[WORK INSTRUCTIONS] Say how many lines below hold the word "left"; give the number by itself.

[EXERCISE MATERIAL]

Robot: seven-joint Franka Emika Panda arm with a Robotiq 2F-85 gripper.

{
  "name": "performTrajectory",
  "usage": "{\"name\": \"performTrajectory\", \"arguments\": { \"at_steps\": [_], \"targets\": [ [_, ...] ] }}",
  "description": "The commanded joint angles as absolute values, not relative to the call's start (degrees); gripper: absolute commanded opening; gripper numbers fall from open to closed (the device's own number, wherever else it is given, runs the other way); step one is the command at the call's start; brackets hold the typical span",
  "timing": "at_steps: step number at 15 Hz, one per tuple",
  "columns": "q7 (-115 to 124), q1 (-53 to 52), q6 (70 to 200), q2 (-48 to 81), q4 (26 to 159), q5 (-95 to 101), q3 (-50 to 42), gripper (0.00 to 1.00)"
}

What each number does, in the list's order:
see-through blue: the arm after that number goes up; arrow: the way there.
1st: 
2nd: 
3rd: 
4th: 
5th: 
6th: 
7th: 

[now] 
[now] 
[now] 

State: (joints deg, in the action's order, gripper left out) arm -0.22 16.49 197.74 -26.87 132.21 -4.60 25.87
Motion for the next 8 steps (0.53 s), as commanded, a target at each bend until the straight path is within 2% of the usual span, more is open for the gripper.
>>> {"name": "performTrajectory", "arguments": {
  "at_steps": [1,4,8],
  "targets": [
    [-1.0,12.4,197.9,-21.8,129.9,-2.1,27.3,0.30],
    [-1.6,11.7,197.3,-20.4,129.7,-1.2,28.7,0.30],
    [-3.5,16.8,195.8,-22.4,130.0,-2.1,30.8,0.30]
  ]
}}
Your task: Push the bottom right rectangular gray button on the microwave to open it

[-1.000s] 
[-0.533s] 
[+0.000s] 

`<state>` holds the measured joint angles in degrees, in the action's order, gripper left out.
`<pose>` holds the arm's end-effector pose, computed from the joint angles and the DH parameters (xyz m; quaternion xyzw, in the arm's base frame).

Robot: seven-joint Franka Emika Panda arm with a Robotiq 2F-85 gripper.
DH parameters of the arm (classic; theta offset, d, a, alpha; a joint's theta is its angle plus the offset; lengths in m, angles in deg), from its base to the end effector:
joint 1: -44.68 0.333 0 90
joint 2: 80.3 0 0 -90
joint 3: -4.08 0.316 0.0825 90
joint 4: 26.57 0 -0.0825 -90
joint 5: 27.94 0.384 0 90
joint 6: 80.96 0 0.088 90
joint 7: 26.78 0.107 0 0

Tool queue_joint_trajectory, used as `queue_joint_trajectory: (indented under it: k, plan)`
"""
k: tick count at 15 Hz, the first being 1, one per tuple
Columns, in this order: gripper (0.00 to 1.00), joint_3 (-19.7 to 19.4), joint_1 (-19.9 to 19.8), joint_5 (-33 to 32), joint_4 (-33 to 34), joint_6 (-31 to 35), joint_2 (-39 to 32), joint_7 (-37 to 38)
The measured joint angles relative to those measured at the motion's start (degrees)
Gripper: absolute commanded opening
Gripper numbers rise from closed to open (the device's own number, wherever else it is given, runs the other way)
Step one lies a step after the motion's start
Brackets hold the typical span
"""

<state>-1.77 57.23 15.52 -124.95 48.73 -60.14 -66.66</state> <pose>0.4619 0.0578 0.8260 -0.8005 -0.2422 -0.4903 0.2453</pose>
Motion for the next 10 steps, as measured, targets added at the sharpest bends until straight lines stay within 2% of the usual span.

[ANSWER BELOW] 2